What you are asked to do —
Reproduce verbatim every line from the one that includes "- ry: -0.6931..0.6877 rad" to the closing line of the entries; omit everything before it.

Given data —
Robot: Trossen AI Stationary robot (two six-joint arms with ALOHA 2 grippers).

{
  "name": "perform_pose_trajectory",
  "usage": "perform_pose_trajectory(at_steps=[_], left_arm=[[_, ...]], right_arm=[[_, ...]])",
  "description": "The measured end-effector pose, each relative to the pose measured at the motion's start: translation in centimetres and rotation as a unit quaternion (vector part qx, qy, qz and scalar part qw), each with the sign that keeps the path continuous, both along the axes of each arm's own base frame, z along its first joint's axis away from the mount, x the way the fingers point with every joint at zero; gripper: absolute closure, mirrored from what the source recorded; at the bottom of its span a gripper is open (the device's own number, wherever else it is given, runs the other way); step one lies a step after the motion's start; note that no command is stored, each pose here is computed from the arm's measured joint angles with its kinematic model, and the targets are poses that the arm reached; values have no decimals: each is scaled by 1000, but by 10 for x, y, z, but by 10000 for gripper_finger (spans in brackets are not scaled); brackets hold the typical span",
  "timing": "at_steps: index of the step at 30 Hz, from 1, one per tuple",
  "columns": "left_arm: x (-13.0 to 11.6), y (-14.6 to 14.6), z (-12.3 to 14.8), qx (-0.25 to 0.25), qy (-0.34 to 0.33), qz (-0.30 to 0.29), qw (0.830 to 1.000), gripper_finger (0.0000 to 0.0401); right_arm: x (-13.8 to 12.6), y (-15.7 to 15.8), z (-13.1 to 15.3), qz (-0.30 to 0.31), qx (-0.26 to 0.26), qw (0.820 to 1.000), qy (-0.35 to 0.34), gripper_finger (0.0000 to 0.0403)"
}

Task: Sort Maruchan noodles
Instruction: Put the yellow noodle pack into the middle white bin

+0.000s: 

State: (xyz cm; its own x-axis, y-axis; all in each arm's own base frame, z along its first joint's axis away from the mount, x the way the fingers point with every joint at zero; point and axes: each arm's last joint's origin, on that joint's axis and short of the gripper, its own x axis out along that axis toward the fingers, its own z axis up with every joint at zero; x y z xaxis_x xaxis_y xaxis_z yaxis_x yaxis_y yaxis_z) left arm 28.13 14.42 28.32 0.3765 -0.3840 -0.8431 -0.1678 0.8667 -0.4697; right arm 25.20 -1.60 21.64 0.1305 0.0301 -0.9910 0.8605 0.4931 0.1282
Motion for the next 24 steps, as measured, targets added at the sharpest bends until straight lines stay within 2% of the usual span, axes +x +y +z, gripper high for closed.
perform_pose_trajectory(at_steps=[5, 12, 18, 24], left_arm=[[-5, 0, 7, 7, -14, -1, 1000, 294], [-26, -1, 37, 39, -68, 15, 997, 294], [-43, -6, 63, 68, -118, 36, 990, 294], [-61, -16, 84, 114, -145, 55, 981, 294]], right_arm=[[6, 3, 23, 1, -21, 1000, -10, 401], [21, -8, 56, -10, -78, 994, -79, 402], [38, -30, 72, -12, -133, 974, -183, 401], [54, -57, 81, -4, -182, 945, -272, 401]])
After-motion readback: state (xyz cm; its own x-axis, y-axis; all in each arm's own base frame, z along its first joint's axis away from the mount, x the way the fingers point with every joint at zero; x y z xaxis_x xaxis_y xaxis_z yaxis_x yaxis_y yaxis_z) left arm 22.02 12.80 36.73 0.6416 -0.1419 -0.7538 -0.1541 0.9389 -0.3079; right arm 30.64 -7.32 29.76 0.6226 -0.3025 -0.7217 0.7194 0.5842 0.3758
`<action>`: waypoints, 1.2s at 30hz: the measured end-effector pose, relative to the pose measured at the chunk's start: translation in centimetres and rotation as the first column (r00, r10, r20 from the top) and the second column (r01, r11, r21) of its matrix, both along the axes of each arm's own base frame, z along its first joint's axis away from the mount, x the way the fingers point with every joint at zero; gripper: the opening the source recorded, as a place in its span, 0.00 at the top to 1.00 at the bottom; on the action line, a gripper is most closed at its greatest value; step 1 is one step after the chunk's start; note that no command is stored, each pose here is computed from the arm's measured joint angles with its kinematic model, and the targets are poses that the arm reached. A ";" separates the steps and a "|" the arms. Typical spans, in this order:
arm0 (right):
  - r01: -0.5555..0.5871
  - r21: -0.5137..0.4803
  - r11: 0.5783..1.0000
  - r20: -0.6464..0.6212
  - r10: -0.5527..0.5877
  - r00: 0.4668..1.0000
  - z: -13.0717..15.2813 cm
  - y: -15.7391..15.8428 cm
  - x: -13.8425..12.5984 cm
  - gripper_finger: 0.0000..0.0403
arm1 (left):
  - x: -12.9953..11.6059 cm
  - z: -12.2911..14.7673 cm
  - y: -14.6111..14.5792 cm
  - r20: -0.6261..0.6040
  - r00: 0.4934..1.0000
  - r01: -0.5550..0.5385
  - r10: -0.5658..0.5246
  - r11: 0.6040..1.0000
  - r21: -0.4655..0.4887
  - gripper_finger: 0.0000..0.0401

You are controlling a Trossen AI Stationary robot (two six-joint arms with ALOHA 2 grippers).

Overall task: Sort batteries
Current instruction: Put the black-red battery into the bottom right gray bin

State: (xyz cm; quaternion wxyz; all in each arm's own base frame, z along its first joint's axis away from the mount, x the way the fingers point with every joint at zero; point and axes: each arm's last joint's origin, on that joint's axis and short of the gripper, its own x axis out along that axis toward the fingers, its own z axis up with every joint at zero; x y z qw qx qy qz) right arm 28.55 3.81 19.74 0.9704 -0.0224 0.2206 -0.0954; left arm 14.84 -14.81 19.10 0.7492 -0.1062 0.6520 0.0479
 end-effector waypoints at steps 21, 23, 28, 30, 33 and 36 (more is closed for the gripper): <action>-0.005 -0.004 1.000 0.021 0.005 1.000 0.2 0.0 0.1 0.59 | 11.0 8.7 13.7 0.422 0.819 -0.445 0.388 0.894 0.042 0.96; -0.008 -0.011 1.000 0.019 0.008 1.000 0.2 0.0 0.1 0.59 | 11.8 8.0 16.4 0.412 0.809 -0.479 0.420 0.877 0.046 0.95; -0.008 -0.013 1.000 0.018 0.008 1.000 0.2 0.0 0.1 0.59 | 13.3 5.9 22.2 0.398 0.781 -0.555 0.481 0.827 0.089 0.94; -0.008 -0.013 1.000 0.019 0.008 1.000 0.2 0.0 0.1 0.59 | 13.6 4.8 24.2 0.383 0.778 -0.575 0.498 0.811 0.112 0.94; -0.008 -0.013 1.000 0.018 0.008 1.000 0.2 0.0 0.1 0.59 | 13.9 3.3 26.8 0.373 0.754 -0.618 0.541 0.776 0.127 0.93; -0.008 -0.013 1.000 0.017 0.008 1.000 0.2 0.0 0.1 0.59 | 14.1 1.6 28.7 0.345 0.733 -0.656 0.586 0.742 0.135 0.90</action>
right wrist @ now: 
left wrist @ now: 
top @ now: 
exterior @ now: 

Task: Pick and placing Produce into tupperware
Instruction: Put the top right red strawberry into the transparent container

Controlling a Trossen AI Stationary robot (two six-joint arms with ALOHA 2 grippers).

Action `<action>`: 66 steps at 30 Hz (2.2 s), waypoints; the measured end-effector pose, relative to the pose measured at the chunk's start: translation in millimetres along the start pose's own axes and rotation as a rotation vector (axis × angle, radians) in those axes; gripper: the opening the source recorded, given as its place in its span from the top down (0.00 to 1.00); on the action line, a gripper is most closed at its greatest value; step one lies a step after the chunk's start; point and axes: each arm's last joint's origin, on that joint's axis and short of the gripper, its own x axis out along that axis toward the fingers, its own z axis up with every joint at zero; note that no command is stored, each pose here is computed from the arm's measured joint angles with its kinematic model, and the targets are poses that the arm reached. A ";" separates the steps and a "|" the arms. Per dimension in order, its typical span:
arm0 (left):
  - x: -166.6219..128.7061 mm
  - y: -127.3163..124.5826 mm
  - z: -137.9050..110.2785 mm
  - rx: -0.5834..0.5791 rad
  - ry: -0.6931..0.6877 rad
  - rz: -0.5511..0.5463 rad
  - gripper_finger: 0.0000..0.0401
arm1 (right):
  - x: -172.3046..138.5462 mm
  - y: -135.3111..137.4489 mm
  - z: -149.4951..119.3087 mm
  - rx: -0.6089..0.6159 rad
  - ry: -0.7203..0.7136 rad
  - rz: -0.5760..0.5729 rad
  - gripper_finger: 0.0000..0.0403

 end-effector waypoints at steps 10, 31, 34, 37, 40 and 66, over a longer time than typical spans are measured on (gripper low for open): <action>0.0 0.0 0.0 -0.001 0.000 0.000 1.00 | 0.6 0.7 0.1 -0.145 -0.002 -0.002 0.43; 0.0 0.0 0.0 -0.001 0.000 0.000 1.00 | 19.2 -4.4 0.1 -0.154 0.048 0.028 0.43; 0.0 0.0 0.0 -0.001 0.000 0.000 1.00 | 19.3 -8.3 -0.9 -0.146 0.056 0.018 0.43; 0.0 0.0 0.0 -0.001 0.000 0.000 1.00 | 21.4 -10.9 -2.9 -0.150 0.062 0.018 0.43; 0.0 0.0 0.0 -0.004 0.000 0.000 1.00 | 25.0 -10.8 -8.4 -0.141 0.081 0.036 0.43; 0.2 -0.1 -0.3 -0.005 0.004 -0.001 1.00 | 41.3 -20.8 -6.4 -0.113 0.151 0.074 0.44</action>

Problem solution —
  - ry: -0.6931..0.6877 rad
  - rz: -0.5511..0.5463 rad
  - gripper_finger: 0.0000..0.0401
arm1 (right):
  - x: -172.3046..138.5462 mm
  - y: -135.3111..137.4489 mm
  - z: -149.4951..119.3087 mm
  - rx: -0.6089..0.6159 rad
  - ry: -0.7203..0.7136 rad
  - rz: -0.5760..0.5729 rad
  - gripper_finger: 0.0000..0.0403

 end-effector waypoints at steps 10, 31, 34, 37, 40 and 66, over a longer time than typical spans are measured on (gripper low for open): <action>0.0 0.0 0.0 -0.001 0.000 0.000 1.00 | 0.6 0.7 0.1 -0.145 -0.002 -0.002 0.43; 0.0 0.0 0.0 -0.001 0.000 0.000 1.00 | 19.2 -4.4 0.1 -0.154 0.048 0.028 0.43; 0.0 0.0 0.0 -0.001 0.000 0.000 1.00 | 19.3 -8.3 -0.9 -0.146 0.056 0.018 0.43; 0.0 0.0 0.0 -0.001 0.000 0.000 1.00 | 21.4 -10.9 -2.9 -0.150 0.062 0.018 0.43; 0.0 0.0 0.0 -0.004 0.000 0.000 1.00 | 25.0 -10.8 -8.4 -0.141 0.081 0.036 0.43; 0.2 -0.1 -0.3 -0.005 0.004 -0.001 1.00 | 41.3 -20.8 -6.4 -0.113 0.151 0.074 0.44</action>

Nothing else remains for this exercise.